Cloaked in vineyards, olives and Aleppo pines, Korcula is one of the greenest of the Adriatic islands. It is also one of the most popular, thanks largely to the charms of its main settlement, Korcula Town, whose surviving fortifications jut decorously out to the sea like the bastions of an overgrown sandcastle.

Dominating the 2km-wide channel which divides the island from the Peljesac peninsula, the medieval walled city of Korcula Town preserves a neat beauty that has few equals in the Adriatic. With a magnificently preserved centre, good out-of-town-beaches and a convincing clutch of local-food restaurants, it’s a compelling enough destination regardless of whether you believe the oft-parroted hype that it is the birthplace of thirteenth-century explorer Marco Polo.

 

The town was one of the first in the Adriatic to fall to the Venetians, who arrived here in the tenth century and stayed – on and off – for more than eight centuries, leaving their distinctive mark on its culture and architecture. The first tourists arrived in the 1920s, although it wasn’t until the 1970s that mass tourism changed the face of the town, bequeathing in new hotels, cafes and posh yachting marina.

After spending an entire day cruising south along Croatia’s jaw dropping Dalmatian Coast via Insight Vacations coach we watched the sun set across the Adriatic while bobbing in a wee boat. Our captain puttered out of the harbour and spent an hour cruising to the isle of Korcula, the splash of eager waves offering a refreshing mist to those who sat on the stern. We kept ourselves busy sipping wine and nibbling on nutty cheese before hopping onto the dock and marching up a series of steep steps in search of our new home sweet home.

A well-ordered grid of grey stone houses, Korcula’s Old Town is ribbed with a series of narrow streets that branch off the main thoroughfare like the veins of a leaf – a plan designed to reduce the effects of wind and sun. Old Town is entered through the fourteenth-century Land Gate, dramatically located at the top of an elegant nineteenth-century staircase. We met a local guide at the base of the stairs and spent the next hour touring through Korcula’s ancient alleyways.

Squeezed into a diminutive space that passes for a main town square, St Mark’s Cathedral is decorated with a gorgeous rose window and a bizarre cornice frilled with strange beasts. The main door is framed by figures of Adam and Eve, bizarrely depicted in toilet-ready squatting pose.
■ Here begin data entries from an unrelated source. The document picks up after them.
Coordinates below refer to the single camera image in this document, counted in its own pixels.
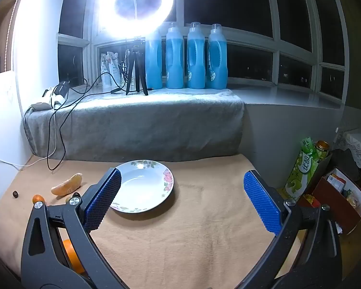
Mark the white power strip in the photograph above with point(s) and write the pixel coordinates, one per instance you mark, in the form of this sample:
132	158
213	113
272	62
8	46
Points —
40	106

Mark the peeled orange segment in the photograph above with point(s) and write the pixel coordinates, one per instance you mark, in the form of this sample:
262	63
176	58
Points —
66	185

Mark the white printed refill pouch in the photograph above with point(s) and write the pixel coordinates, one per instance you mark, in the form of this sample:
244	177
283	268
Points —
131	76
111	66

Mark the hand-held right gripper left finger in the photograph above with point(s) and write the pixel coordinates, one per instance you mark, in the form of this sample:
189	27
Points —
103	198

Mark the red box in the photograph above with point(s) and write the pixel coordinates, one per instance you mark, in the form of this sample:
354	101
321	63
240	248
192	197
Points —
334	213

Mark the black charger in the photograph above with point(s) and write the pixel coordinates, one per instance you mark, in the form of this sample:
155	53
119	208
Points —
61	89

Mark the orange-red tomato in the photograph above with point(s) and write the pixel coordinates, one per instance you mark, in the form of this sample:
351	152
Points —
38	198

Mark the blue detergent bottle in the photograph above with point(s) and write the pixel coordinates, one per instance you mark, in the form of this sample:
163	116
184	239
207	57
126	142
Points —
217	63
175	63
153	66
196	63

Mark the large orange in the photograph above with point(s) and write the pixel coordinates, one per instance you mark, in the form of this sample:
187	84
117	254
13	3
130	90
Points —
72	256

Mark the white window frame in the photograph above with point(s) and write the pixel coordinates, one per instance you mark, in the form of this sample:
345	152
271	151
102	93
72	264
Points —
276	49

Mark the grey blanket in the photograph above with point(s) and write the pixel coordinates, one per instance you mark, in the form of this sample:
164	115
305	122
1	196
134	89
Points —
138	126

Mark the drink can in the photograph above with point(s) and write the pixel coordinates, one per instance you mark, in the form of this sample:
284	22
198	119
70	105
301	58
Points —
322	149

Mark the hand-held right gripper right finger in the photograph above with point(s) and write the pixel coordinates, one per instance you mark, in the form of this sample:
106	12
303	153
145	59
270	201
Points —
263	204

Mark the black tripod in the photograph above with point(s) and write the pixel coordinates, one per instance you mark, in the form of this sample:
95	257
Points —
137	66

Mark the small dark fruit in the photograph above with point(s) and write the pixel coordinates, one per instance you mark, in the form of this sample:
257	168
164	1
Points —
16	194

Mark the white floral plate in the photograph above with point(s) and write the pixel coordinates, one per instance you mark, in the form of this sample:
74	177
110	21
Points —
144	186

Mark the white beaded light strip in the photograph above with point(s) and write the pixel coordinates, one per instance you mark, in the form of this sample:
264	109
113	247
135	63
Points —
10	30
Rising from an alley near the cathedral is Korcula’s most controversial attraction, the Marco Polo House, which claims to be the birthplace of the famed globetrotter. Marco Polo was indeed captured by the Genoese in a sea battle off Korcula in 1298, and it is perfectly believable that he was a native of the town – De Polo is a common Korculan surname. However, he is unlikely to have had any connection with this seventeenth-century house. Believe what you will, buyer beware.
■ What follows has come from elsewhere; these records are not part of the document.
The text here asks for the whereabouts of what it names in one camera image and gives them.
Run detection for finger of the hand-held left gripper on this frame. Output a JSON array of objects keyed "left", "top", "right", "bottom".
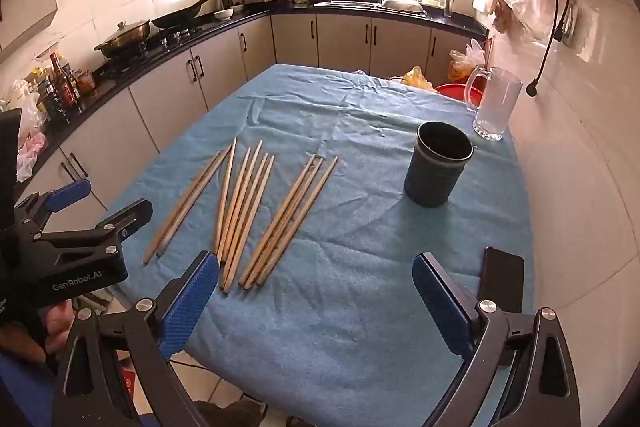
[
  {"left": 14, "top": 179, "right": 92, "bottom": 233},
  {"left": 35, "top": 198, "right": 153, "bottom": 258}
]

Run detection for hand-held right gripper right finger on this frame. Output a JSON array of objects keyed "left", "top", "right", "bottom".
[{"left": 412, "top": 251, "right": 583, "bottom": 427}]

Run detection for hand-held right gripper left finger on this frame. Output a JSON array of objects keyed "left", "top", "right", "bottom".
[{"left": 50, "top": 251, "right": 221, "bottom": 427}]

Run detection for row of wooden chopsticks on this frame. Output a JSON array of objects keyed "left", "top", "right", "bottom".
[{"left": 143, "top": 138, "right": 339, "bottom": 294}]

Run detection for black chopstick holder cup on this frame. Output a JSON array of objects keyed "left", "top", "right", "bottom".
[{"left": 404, "top": 122, "right": 474, "bottom": 208}]

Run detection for person's left hand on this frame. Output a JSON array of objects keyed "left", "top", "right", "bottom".
[{"left": 0, "top": 299, "right": 77, "bottom": 363}]

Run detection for pink cloth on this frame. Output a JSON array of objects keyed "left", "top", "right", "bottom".
[{"left": 16, "top": 132, "right": 48, "bottom": 182}]

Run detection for black phone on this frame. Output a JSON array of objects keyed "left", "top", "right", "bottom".
[{"left": 475, "top": 246, "right": 526, "bottom": 314}]

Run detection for white plastic bag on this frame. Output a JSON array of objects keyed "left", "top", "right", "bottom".
[{"left": 0, "top": 79, "right": 46, "bottom": 132}]

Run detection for dark sauce bottle red label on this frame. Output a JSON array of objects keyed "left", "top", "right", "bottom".
[{"left": 49, "top": 53, "right": 81, "bottom": 108}]

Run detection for red chili jar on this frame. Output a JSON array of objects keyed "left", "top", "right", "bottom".
[{"left": 76, "top": 69, "right": 97, "bottom": 96}]

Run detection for dark cloth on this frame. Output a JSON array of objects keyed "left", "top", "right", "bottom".
[{"left": 195, "top": 399, "right": 266, "bottom": 427}]

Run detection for blue tablecloth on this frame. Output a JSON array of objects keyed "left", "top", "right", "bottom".
[{"left": 97, "top": 63, "right": 536, "bottom": 427}]

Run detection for person's blue clothing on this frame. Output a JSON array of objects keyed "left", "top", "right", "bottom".
[{"left": 0, "top": 352, "right": 66, "bottom": 427}]

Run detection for golden pan with glass lid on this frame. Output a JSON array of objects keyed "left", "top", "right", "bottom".
[{"left": 94, "top": 21, "right": 152, "bottom": 58}]

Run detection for gas stove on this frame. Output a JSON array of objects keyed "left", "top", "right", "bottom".
[{"left": 100, "top": 24, "right": 211, "bottom": 72}]

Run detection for clear glass pitcher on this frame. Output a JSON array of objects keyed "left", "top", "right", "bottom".
[{"left": 464, "top": 64, "right": 523, "bottom": 142}]

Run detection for black wok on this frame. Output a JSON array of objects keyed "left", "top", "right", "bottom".
[{"left": 150, "top": 0, "right": 221, "bottom": 30}]

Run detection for red plastic basin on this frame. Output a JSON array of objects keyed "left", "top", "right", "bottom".
[{"left": 434, "top": 83, "right": 486, "bottom": 108}]

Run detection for yellow plastic bag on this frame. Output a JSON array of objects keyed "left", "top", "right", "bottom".
[{"left": 400, "top": 67, "right": 439, "bottom": 92}]

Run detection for clear orange plastic bag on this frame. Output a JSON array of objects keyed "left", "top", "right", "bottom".
[{"left": 447, "top": 39, "right": 487, "bottom": 80}]

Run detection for beige base cabinets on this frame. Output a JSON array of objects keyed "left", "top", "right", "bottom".
[{"left": 0, "top": 12, "right": 488, "bottom": 228}]

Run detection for black countertop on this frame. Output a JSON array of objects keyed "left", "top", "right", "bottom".
[{"left": 0, "top": 0, "right": 488, "bottom": 188}]

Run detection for steel sink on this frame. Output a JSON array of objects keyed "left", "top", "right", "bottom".
[{"left": 332, "top": 0, "right": 428, "bottom": 16}]

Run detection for black cable with plug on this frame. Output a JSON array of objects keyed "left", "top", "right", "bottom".
[{"left": 525, "top": 0, "right": 573, "bottom": 98}]

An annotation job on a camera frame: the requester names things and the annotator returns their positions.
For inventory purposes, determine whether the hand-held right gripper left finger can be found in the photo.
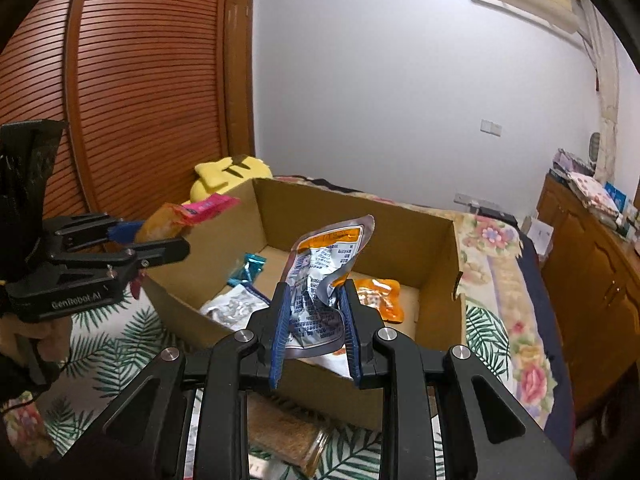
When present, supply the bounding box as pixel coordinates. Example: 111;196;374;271
70;283;292;480

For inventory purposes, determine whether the person's left hand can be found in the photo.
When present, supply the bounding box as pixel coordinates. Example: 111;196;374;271
0;317;73;361

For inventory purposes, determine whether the wooden louvered wardrobe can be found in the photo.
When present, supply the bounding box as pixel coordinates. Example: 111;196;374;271
0;0;256;221

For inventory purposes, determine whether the leaf print tablecloth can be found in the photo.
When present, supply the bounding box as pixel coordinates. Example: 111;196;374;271
42;280;511;480

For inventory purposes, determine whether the dark blue blanket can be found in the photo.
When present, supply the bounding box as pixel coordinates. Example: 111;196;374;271
517;232;573;456

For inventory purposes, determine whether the blue candy wrapper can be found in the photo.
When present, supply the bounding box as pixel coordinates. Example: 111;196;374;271
227;254;268;286

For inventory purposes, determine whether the white paper bag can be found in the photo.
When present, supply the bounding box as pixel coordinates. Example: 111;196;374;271
525;217;555;256

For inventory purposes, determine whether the cardboard box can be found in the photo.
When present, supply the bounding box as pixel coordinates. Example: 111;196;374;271
142;177;468;433

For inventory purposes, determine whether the white snack packet blue edge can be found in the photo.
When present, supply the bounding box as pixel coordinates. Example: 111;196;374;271
200;285;273;331

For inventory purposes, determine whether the yellow plush toy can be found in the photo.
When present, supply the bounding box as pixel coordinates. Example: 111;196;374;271
189;155;273;206

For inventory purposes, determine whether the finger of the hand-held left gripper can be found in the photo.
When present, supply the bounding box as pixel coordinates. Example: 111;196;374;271
45;212;146;253
50;237;191;276

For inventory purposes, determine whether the wooden cabinet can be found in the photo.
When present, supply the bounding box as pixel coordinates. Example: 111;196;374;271
537;172;640;411

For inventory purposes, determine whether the brown packet on bed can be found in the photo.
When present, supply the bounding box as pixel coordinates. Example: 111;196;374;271
247;395;333;478

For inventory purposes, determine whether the silver orange snack packet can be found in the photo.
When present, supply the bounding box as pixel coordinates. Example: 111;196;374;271
285;215;376;361

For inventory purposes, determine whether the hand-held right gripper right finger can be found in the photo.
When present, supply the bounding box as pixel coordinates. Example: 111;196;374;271
339;280;576;480

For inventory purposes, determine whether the brown snack packet pink edge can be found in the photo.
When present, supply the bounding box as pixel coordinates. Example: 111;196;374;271
135;194;241;256

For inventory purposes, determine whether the cream curtain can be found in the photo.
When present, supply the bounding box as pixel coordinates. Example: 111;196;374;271
582;0;623;181

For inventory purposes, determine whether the pile of folded cloths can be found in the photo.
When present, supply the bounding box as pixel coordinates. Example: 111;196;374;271
552;149;621;221

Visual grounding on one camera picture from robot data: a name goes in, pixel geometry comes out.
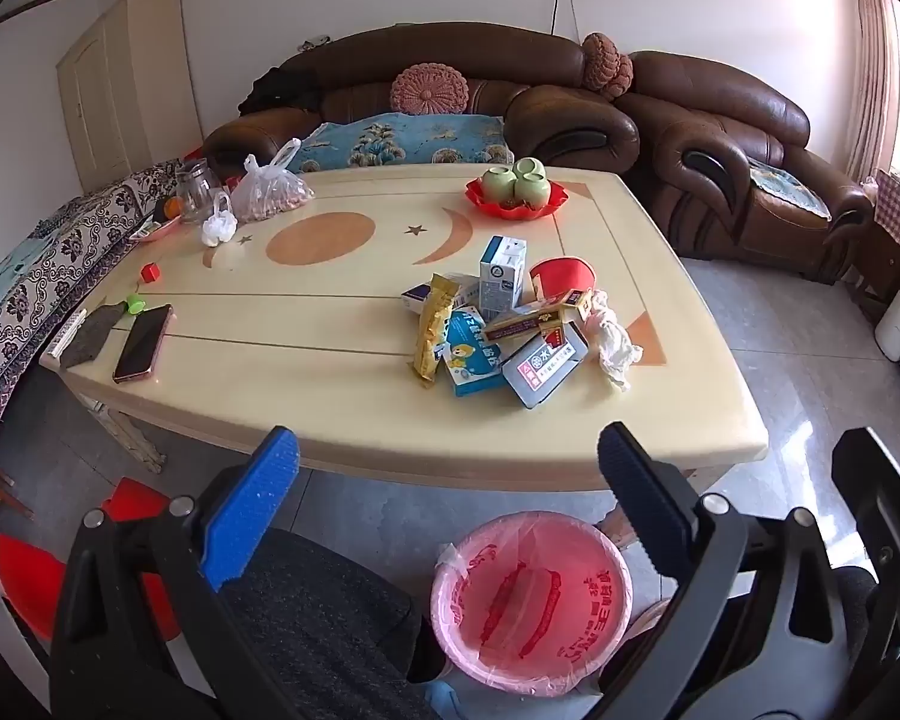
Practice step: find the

In the afternoon we hopped on bike’s and enjoyed a two hour cycle along the islands winding roads. I’ll have to admit some of the stints on our journey required a serious huff and puff but I was game for a bit of exercise as I knew my body needed to fight the fat I’d been indulging over the past few days. After wheezing to the top of a hill we took a breather to enjoy a pretty panorama of the harbour below and string of islands which swooped along the horizon. As we maneuvered back downhill I let my hair down to whistle in the wind while soaring across ancient vineyards, puttering past wee fishing villages and cruising past orchards filled with olive, lemon and orange trees.

While a scenic cycle ride is fine and well I felt my exhaustive efforts demanded a reward. The team of us let out a deep wheeze as we parked our bikes at the entrance to Bire agriturismo located in the heart of Lumbarda. After strolling down a gravel path I’m immediately greeted by two enthusiastic goats which hop up onto their fence to say hello.
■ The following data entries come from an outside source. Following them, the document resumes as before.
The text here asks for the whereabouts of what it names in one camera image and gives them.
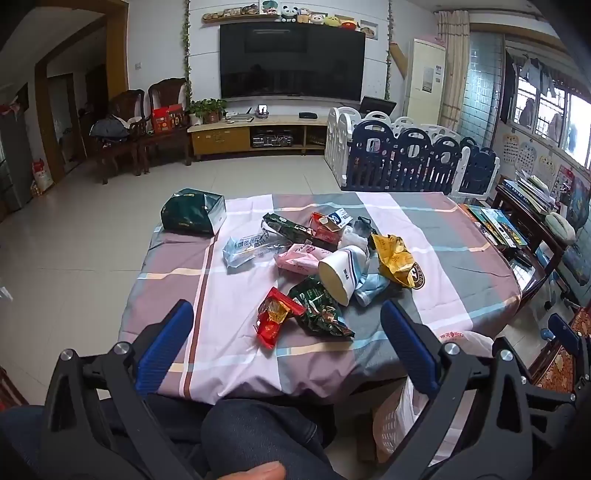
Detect white plastic bag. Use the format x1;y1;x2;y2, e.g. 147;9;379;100
372;330;495;467

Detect dark green snack wrapper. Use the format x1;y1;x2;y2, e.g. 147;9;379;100
261;212;340;252

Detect grey refrigerator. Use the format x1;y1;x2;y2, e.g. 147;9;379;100
0;108;35;213

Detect red shopping bag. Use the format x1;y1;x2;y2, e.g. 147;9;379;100
30;159;55;192

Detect black audio equipment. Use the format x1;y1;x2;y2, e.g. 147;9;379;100
252;131;296;148

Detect white and blue medicine box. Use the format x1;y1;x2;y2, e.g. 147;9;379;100
321;208;354;230

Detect wooden television cabinet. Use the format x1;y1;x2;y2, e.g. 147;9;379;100
187;115;331;161

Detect stack of books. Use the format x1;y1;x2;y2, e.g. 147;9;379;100
501;171;559;213

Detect potted green plant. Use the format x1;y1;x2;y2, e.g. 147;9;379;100
187;98;227;126

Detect dark backpack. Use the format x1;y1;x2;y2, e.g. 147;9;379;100
89;116;131;141

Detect red gift box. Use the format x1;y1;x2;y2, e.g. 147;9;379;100
151;104;184;134

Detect dark wooden side table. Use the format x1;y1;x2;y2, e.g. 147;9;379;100
492;185;568;278

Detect grey green pouch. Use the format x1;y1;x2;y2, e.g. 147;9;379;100
545;212;577;245

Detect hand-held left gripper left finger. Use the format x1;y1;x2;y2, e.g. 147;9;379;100
39;299;195;480

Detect window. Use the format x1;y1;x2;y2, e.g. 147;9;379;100
505;44;591;169

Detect crumpled white tissue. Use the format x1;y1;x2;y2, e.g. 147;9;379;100
340;226;370;252

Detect clear plastic wrapper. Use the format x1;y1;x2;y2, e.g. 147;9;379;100
222;231;280;268

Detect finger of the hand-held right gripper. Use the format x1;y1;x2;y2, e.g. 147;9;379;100
530;313;591;462

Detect green snack bag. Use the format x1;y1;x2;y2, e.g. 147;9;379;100
287;275;356;339

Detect white and navy playpen fence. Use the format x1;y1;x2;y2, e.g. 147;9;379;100
323;106;502;197

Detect pink wrapper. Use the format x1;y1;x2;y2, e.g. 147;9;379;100
274;243;338;276

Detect dark wooden armchair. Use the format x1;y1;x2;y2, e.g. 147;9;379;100
139;78;192;167
90;89;146;178

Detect green hanging vine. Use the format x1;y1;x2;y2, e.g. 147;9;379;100
182;0;193;100
385;0;394;100

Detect red patterned rug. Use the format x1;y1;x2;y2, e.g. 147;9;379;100
529;307;591;393

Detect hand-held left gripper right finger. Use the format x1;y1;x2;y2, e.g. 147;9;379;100
379;299;546;480

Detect red snack wrapper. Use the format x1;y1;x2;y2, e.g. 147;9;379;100
253;287;306;350

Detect person's dark jeans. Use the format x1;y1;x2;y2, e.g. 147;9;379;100
0;392;347;480

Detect row of picture books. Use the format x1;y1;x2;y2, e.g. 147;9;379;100
462;203;529;250

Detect yellow snack wrapper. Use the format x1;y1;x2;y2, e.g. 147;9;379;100
372;233;416;284

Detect person's left hand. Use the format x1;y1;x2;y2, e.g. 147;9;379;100
210;462;287;480

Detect dark green carton box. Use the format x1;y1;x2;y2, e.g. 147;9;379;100
160;188;227;236

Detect black monitor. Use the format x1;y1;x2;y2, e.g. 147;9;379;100
359;96;398;118

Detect plaid tablecloth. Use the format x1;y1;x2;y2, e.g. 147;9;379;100
117;191;522;407

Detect wooden wall shelf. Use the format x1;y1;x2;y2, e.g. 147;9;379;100
202;11;379;38

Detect black flat television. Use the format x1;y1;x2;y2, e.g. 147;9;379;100
218;21;366;102

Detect beige curtain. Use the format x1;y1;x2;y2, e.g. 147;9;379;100
436;10;471;132

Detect brown round label sachet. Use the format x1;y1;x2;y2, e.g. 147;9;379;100
402;261;426;291

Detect white standing air conditioner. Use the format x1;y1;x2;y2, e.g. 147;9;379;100
403;38;447;126

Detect light blue wrapper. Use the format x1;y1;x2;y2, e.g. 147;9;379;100
353;272;393;308

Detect red cardboard box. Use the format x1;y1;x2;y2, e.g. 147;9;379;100
309;212;345;245

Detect white paper cup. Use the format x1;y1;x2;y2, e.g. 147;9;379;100
318;247;370;308
Lumbarda is known for its stellar wines which were first brought here by the Greeks in the 4th century BC. One of the families who carefully nurtured the tradition of wine growing and transmitted it to descendants is the family of Milina-Bire.

After strolling through the properties lush citrus garden we gather in the winery’s central stone building and plop ourselves down at a massive feasting table for a tutored tasting. The wines produced by the Bire Estate are famous across Dalmatia and bottles can be found splashing into glasses at posh Relais & Chateaux restaurants throughout the region. The winemakers at Bire are most celebrated for reintroducing native grape varietals; the Grk and wildly popular Plavac Mali. We sipped ourselves silly while devouring freshly baked bread, olive oil drenched sardines and ripe goat cheese produced by the two dames who greeted us upon arrival with the quick wag of tiny tails.